Gasiewicz and his group have shown how dioxin and other substances like cigarette smoke manipulate a major cancer-causing molecule, the aryl hydrocarbon (AH) receptor, which frequently plays a role in turning on genes that are oftentimes harmful.
Two years ago the team discovered that AH activity is inhibited by a chemical found in white and green teas, epigallocatechingallate or EGCG, now being produced and marketed as a supplement by DSM.
"We initially hypothesized that EGCG would work in the same way as other AH antagonists, by binding directly to it. We were completely surprised that this isn't the case," said Gasiewicz, whose work was funded by the National Institute of Environmental Health Sciences and the American Institute for Cancer Research.
Instead, the team found that EGCG binds to HSP90, a protein that helps other proteins stay stable, serving the same role as a tail on a kite. When the two bind, HSP90 no longer turns on the AH receptor, stopping the cascade of events that would lead to the activation of several harmful genes.
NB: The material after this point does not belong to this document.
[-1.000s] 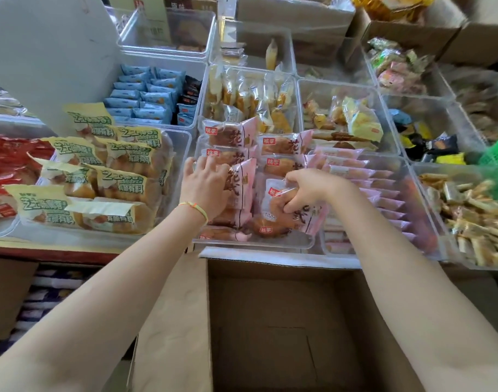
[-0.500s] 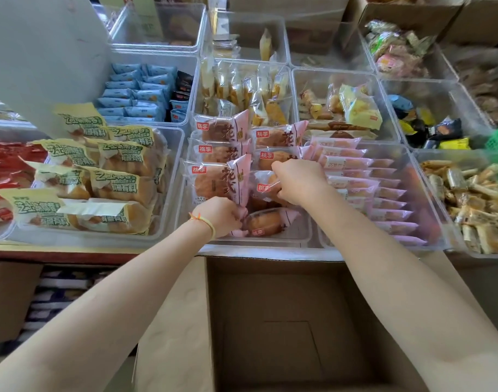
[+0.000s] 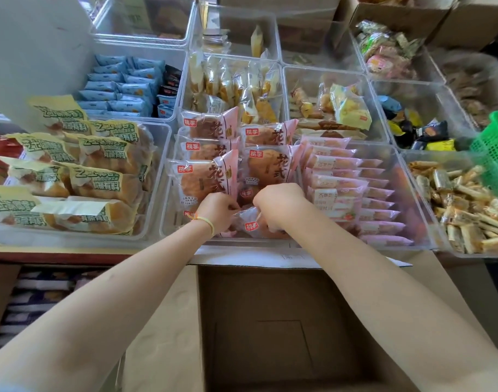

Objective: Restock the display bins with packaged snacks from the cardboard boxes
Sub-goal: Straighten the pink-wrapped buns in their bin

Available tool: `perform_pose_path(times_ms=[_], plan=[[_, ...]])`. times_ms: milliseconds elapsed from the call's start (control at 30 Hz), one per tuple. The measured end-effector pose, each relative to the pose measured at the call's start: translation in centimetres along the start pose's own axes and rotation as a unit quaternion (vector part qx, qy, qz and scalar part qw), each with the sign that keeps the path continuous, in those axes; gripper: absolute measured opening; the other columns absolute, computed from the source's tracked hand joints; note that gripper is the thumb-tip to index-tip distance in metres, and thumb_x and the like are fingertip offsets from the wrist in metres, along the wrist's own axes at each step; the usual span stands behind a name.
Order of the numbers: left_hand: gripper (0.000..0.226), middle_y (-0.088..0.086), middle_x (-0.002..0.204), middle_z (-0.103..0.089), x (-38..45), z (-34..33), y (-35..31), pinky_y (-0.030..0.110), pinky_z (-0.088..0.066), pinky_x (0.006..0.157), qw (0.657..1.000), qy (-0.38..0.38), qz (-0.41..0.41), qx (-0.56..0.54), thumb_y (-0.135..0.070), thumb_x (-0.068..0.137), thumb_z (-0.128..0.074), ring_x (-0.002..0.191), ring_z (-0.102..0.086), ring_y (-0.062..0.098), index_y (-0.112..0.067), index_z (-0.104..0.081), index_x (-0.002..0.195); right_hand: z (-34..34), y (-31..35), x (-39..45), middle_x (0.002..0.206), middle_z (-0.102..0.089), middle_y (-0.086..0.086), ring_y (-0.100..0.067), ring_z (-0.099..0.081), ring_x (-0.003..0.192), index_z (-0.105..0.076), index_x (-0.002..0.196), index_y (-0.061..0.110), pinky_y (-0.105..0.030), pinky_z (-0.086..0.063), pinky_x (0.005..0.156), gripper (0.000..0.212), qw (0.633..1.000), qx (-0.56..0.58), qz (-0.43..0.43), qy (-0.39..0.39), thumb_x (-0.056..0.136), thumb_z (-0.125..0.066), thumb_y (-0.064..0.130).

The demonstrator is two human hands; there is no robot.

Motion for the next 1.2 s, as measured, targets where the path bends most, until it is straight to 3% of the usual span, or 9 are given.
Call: perform_pose_path(times_ms=[167, 300, 433, 600, 700, 867, 967, 1067, 1200], plan=[[0.011, 0.001, 0.083, -0.073, 0.1, -0.1, 1.4, 0.024, -0.052, 0.067, 0.982, -0.038, 0.047, -0.179, -0.017, 0.089, -0.069, 0.068, -0.064, 0.014, -0.014, -0.08, 0.089, -1.0, 2.5, 0.9, 0.112, -0.061, -0.005, -0.03, -0.062, 0.1, -0.056, 0.129, 0.018, -0.038, -0.044, 0.064, 0.04, 0.998, -0.024, 0.052, -0.04, 0.091, -0.064, 0.012], [0.013, -0.005, 0.084, -0.072, 0.0, 0.5, 1.6, 0.024, -0.05, 0.064, 0.981, -0.027, 0.056, -0.183, -0.02, 0.09, -0.067, 0.07, -0.066, 0.014, -0.021, -0.08, 0.092, -2.2, 2.6, 1.4, 0.122, -0.063, -0.002, -0.026, -0.062, 0.109, -0.044, 0.14, 0.028, -0.036, -0.043, 0.068, 0.051, 0.99, 0.075, 0.097, -0.069, 0.093, -0.064, 0.023], [0.014, -0.004, 0.085, -0.071, 0.0, 0.8, 0.8, 0.022, -0.046, 0.069, 0.987, 0.0, 0.041, -0.153, -0.02, 0.091, -0.065, 0.07, -0.059, 0.008, -0.022, -0.079, 0.094, -3.4, 2.4, 1.2, 0.13, -0.058, -0.004, -0.03, -0.06, 0.113, -0.03, 0.15, 0.027, -0.041, -0.039, 0.067, 0.059, 0.996, 0.033, 0.078, -0.036, 0.097, -0.055, 0.016], [0.031, 0.002, 0.111, -0.069, -0.6, -0.2, 0.1, 0.028, -0.054, 0.084, 0.968, 0.136, 0.045, -0.206, -0.016, 0.091, -0.061, 0.091, -0.064, 0.016, -0.02, -0.065, 0.122, -3.4, 2.6, 1.7, 0.138, -0.054, -0.009, -0.033, -0.054, 0.125, -0.049, 0.142, 0.016, -0.045, -0.049, 0.093, 0.047, 1.0, -0.017, -0.003, 0.015, 0.097, -0.056, 0.006], [0.04, 0.003, 0.109, -0.069, -0.9, 0.0, 0.6, 0.033, -0.057, 0.087, 0.965, 0.091, 0.045, -0.244, -0.015, 0.084, -0.071, 0.095, -0.067, 0.018, -0.021, -0.053, 0.119, -4.4, 2.8, 2.9, 0.143, -0.05, -0.009, -0.032, -0.049, 0.131, -0.048, 0.144, 0.019, -0.045, -0.046, 0.101, 0.048, 0.999, 0.01, -0.027, 0.035, 0.097, -0.058, 0.013], [0.016, -0.014, 0.086, -0.07, -1.6, 0.1, -0.4, 0.023, -0.054, 0.082, 0.99, 0.086, -0.112, -0.019, -0.029, 0.074, -0.081, 0.081, -0.065, 0.007, -0.026, -0.074, 0.089, -5.0, 1.7, 2.5, 0.134, -0.052, -0.009, -0.03, -0.052, 0.122, -0.046, 0.144, 0.019, -0.04, -0.048, 0.098, 0.048, 0.996, 0.085, 0.005, 0.037, 0.097, -0.055, 0.012], [0.017, -0.013, 0.082, -0.069, -1.4, 0.0, -0.1, 0.021, -0.052, 0.08, 0.99, 0.082, -0.113, 0.008, -0.024, 0.077, -0.079, 0.08, -0.066, 0.008, -0.023, -0.076, 0.093, -4.4, 0.2, 1.2, 0.118, -0.058, -0.013, -0.03, -0.06, 0.103, -0.045, 0.14, 0.012, -0.034, -0.05, 0.077, 0.052, 0.995, 0.095, 0.016, 0.003, 0.091, -0.058, 0.001], [0.015, -0.01, 0.088, -0.073, -1.0, -0.5, -0.2, 0.022, -0.053, 0.08, 0.99, 0.066, -0.112, 0.045, -0.026, 0.081, -0.076, 0.082, -0.066, 0.009, -0.023, -0.077, 0.096, -4.7, -1.1, 1.1, 0.097, -0.053, -0.008, -0.026, -0.056, 0.088, -0.06, 0.125, 0.009, -0.034, -0.049, 0.074, 0.037, 0.998, 0.055, -0.02, 0.012, 0.09, -0.061, -0.002], [0.013, -0.003, 0.094, -0.074, -0.6, -1.5, -1.2, 0.032, -0.055, 0.08, 0.979, 0.066, -0.144, 0.127, -0.031, 0.087, -0.069, 0.088, -0.067, 0.02, -0.026, -0.074, 0.098, -6.0, -0.2, 1.7, 0.119, -0.059, -0.007, -0.03, -0.058, 0.112, -0.058, 0.13, 0.012, -0.037, -0.045, 0.078, 0.039, 0.999, 0.018, -0.014, 0.044, 0.092, -0.062, 0.003]])
Point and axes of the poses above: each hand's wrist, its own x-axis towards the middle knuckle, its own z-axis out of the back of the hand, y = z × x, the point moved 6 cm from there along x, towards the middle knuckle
Another potential mechanism for green tea's action was outlined recently by a team at the University of Wisconsin and Case Western Reserve University in Cleveland, Ohio. The found that green tea polyphenols reduce levels of insulin-like growth factor-1 (IGF-1) in prostate tumour cells in a mouse model for human prostate cancer. Increased levels of IGF-1 are associated with higher risk of several cancers, such as prostate, breast, lung and colon.
Meanwhile, researchers at Kyushu University in Japan reported last year that EGCG appears to inhibit tumour cell growth by binding to a receptor on cells called the 67-kDa laminin receptor. A variety of tumours produce abnormally high levels of 67 LR, and the receptor is thought to be involved in the spread of cancers through the body.
The new research was published in the 5 April issue of Biochemistry.